Posted by feelin-lonely-1254@reddit | LocalLLaMA | View on Reddit | 3 comments
I'm running image processing with gemma 3 27b and getting structured outputs as response, but my present pipeline is awfully slow (I use huggingface for the most part and lmformatenforcer), it processes a batch of 32 images in 5-10 minutes when I get a response of atmax 256 tokens per image. Now this is running on 4 A100 40 gig chips.
This seems awfully slow and suboptimal. Can people share some codebooks and benchmark times for image processing, and should I shift to sglang? I cannot use the latest version of VLLM in my uni's compute cluster.
Mr_Moonsilver@reddit
Support for batch processing capable engines like vllm is spotty for gemma 3. is there a specific reason you need to use that particular model? If not, mistral small 3.1 24b is a good alternative and there's a AWQ quant available.
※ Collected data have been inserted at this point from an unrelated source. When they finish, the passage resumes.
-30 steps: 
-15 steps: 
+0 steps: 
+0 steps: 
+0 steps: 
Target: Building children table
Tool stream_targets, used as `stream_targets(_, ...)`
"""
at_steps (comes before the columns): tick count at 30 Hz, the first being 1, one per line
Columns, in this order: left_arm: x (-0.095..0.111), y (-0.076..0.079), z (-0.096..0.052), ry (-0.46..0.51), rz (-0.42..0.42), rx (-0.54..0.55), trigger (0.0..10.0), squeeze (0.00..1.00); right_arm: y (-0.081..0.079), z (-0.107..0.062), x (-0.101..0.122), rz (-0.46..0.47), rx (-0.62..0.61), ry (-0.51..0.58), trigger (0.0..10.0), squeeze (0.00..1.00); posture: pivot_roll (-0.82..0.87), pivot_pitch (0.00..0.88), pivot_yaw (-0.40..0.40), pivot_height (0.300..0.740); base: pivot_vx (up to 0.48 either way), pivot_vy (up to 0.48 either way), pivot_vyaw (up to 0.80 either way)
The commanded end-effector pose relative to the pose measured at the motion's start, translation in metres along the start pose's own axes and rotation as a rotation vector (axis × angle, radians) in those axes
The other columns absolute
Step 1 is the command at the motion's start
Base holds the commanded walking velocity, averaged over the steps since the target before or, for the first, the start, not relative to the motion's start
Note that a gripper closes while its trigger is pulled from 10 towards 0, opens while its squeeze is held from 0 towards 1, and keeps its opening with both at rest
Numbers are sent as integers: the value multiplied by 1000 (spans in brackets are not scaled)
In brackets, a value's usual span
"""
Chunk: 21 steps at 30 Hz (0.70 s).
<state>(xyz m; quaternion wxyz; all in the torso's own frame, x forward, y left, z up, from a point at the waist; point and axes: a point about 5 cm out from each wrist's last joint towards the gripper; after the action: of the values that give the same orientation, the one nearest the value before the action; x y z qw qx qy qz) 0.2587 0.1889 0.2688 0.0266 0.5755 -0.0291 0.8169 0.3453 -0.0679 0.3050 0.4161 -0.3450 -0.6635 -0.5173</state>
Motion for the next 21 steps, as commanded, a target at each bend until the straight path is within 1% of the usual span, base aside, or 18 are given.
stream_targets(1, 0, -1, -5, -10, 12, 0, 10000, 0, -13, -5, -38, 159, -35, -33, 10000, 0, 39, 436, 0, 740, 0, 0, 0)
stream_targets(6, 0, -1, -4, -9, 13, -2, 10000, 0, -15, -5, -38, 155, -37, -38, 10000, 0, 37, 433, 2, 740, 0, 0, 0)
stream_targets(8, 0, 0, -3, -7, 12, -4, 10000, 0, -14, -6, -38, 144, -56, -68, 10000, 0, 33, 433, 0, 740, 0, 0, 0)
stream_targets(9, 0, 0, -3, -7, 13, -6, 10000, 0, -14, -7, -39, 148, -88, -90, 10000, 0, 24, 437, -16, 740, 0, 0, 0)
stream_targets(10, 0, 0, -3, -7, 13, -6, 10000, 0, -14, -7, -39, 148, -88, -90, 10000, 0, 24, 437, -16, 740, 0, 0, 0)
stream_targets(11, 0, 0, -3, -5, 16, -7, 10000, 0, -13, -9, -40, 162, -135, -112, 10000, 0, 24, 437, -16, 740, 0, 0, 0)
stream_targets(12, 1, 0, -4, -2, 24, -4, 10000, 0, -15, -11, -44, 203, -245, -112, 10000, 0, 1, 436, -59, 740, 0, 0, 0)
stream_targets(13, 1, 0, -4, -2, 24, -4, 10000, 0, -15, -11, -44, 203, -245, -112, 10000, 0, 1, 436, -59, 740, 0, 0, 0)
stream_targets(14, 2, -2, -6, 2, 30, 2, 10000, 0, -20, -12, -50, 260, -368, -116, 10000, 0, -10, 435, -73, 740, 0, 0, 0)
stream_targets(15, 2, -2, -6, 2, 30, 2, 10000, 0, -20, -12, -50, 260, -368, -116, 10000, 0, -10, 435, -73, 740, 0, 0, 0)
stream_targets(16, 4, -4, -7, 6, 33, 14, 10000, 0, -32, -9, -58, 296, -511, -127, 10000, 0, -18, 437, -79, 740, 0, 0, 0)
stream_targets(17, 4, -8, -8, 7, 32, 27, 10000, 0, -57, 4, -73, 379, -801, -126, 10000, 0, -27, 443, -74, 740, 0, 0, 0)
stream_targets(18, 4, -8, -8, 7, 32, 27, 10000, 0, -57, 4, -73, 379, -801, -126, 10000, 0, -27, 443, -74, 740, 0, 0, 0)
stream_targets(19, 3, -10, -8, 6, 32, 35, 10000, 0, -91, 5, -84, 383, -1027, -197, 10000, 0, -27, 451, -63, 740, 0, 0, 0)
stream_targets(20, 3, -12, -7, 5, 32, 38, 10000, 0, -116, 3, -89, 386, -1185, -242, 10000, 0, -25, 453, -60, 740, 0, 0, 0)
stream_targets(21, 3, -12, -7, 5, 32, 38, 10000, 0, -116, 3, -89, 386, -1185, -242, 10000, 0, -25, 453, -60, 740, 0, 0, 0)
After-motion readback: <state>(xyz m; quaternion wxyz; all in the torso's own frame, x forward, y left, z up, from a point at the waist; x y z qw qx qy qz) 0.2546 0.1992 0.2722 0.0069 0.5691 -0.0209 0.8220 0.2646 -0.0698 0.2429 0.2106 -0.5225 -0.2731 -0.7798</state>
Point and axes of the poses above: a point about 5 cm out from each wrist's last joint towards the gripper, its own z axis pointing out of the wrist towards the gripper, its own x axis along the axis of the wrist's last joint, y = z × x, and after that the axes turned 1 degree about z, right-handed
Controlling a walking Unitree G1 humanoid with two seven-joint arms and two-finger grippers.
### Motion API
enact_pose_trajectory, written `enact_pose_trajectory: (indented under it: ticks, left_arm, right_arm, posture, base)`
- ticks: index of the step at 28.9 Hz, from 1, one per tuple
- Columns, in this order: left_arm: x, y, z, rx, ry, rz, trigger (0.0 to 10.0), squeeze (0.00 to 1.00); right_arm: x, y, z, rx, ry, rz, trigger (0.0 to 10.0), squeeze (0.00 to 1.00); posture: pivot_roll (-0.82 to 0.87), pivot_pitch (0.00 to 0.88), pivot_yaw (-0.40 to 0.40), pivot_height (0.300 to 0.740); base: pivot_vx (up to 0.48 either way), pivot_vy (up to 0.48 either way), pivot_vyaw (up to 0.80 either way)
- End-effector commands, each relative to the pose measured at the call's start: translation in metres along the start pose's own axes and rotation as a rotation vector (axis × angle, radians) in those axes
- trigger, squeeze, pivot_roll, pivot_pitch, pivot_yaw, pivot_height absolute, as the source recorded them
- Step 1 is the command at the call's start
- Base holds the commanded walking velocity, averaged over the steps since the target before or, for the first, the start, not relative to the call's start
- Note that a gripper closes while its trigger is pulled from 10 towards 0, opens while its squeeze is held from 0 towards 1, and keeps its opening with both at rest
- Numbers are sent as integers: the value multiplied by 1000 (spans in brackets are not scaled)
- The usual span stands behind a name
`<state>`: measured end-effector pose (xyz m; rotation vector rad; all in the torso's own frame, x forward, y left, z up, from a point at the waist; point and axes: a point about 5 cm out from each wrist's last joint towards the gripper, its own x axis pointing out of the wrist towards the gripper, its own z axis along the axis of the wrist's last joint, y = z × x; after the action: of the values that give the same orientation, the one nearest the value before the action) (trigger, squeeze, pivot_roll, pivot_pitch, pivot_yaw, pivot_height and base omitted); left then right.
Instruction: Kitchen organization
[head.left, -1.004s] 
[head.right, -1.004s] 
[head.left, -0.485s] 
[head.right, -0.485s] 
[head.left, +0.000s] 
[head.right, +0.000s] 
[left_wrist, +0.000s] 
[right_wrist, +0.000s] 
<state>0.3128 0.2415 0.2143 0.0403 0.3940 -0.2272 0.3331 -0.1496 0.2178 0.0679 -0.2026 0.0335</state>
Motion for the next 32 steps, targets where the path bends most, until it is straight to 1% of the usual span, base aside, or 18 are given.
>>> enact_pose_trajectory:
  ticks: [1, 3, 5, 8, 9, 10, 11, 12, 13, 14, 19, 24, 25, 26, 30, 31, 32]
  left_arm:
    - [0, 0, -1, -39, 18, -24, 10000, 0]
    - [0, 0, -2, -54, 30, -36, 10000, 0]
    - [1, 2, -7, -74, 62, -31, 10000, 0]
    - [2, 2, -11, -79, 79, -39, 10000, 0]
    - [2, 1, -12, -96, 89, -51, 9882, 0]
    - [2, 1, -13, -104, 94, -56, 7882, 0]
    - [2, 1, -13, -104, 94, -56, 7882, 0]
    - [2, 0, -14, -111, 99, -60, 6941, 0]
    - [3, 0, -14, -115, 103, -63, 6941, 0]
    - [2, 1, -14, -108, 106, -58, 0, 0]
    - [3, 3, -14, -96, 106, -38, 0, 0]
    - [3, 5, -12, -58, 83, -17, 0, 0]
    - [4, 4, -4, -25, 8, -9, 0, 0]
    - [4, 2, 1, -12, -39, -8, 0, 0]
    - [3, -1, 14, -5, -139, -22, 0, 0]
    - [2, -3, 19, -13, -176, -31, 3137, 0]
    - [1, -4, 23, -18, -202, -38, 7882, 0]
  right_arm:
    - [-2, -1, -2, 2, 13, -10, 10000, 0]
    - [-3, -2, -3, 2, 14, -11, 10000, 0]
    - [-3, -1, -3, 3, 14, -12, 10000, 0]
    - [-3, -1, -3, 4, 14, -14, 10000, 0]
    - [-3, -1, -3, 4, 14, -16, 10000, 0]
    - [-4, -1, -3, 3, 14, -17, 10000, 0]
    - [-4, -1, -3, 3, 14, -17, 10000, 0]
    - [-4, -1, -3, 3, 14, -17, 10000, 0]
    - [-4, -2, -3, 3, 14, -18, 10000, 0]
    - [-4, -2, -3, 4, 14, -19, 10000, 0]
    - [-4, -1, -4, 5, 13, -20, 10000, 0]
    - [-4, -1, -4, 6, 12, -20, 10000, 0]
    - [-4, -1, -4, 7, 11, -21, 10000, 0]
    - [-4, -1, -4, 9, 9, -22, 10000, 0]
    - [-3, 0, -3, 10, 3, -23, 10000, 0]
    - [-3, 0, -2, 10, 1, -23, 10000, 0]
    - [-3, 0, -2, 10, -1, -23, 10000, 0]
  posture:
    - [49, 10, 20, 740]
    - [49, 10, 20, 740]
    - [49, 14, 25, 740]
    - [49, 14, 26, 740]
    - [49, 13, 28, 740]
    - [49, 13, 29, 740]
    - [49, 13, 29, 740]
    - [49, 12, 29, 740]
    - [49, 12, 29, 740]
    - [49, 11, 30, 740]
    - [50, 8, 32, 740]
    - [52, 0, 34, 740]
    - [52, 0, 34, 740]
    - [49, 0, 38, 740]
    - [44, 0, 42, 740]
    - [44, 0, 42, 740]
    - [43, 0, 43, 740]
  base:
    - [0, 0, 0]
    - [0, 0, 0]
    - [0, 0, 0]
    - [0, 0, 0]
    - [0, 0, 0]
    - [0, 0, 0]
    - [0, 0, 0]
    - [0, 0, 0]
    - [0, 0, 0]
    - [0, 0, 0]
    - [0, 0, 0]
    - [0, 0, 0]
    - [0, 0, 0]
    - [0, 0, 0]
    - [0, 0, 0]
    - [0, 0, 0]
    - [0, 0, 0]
Using this should allow you to speed up your workflow considerably.
PermanentLiminality@reddit
With 160gb of VRAM you should be able to run several instances of Gemma 27b in parallel.
feelin-lonely-1254@reddit (OP)
I can, but presently im batching 32 images at a time and that takes 5 minutes to process, if I remember correctly, sequential processing lets me do 4 instances and still takes more time per image.
I've seen people claim that latest vllm can do 200 streams of 100 toks / sec (on each stream) on gemma 27b , and I'm no where close to such perf....just wanted to know what people generally observe.